Zhang Jing, Wu Yongya, Zhang Shuai, Yao Wenmo, Bu Faqian, Wang Aoxue, Hu Xiuying, Wang Guan
Innovation Center of Nursing Research, Nursing Key Laboratory of Sichuan Province, State Key Laboratory of Biotherapy and Cancer Center, West China Hospital, Sichuan University /West China School of Nursing, Sichuan University, Chengdu, China.
Innovation Center of Nursing Research, Nursing Key Laboratory of Sichuan Province, State Key Laboratory of Biotherapy and Cancer Center, West China Hospital, Sichuan University /West China School of Nursing, Sichuan University, Chengdu, China
BMJ Open. 2024 Mar 11;14(3):e074854. doi: 10.1136/bmjopen-2023-074854.
To evaluate the quality and analyse the content of clinical practice guidelines regarding central venous catheter-related thrombosis (CRT) to provide evidence for formulating an evidence-based practice protocol and a risk assessment scale to prevent it.
Scoring and analysis of the guidelines using the AGREE II and AGREE REX scales.

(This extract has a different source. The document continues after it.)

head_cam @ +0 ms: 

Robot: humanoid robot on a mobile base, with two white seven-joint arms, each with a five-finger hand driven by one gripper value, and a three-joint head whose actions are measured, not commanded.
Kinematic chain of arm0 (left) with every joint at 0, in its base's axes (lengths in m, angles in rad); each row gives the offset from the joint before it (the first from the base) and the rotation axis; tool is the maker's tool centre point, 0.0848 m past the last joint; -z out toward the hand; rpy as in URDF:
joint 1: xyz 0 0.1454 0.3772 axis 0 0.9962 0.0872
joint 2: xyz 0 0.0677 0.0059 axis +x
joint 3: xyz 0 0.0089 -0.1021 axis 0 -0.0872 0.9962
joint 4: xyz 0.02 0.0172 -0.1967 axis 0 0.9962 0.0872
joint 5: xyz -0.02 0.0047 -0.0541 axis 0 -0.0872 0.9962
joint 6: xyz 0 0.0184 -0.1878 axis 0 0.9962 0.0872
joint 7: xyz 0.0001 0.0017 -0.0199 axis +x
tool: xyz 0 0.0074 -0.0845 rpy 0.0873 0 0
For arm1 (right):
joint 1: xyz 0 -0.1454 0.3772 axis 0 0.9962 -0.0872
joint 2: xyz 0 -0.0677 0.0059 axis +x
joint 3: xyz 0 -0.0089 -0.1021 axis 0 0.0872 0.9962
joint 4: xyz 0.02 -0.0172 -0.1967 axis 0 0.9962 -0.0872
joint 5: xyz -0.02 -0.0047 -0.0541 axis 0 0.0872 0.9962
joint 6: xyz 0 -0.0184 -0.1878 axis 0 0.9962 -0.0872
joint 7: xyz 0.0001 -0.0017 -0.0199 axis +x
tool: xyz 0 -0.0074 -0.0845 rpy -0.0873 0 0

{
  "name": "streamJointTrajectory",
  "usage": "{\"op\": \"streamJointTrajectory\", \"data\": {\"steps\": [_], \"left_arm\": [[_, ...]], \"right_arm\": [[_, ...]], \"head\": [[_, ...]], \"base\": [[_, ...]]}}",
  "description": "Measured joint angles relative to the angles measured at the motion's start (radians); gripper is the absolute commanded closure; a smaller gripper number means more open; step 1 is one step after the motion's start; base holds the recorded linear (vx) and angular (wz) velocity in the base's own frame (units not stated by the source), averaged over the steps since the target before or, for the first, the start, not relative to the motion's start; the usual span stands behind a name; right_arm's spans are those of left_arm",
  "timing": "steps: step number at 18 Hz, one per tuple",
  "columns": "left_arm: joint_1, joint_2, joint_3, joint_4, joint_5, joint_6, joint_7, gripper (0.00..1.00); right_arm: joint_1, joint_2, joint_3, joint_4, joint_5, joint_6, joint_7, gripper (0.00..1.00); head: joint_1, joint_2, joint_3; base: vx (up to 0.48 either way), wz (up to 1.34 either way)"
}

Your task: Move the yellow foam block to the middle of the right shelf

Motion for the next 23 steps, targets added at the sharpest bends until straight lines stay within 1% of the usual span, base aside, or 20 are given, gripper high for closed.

Pubmed, Embase, Cochrane Library, Web of Science, CNKI, Wanfang, VIP, and the Chinese Biomedical Literature, and the relevant websites of the guideline, were searched from 1 January 2017 to 26 March 2022.
Guidelines covering CRT treatment, prevention, or management were included from 1 January 2017 to 26 March 2022.
Three independent reviewers systematically trained in using the AGREE II and AGREE REX scales were selected to evaluate these guidelines.
Nine guidelines were included, and the quality grade results showed that three were at A-level and six were at B-level. The included guidelines mainly recommended the prevention measure of central venous CRT from three aspects: risk screening, prevention strategies, and knowledge training, with a total of 22 suggestions being recommended.
The overall quality of the guidelines is high, but there are few preventive measures for central venous CRT involved in the guidelines. All preventive measures have yet to be systematically integrated and evaluated, and no risk assessment scale dedicated to this field has been recommended. Therefore, developing an evidence-based practice protocol and a risk assessment scale to prevent it is urgent.
评估关于中心静脉导管相关血栓形成(CRT)的临床实践指南的质量并分析其内容,为制定基于证据的实践方案和预防CRT的风险评估量表提供依据。
使用AGREE II和AGREE REX量表对指南进行评分和分析。
检索2017年1月1日至2022年3月26日期间的PubMed、Embase、Cochrane图书馆、Web of Science、中国知网、万方、维普和中国生物医学文献数据库以及指南的相关网站。
纳入2017年1月1日至2022年3月26日期间涵盖CRT治疗、预防或管理的指南。
选择三名接受过使用AGREE II和AGREE REX量表系统培训的独立评审员对这些指南进行评估。
纳入九条指南,质量分级结果显示,A级三条,B级六条。纳入的指南主要从风险筛查、预防策略和知识培训三个方面推荐了中心静脉CRT的预防措施,共推荐了22条建议。
指南的整体质量较高,但指南中涉及的中心静脉CRT预防措施较少。所有预防措施尚未进行系统整合和评估,也未推荐专门针对该领域的风险评估量表。因此,迫切需要制定基于证据的实践方案和预防CRT的风险评估量表。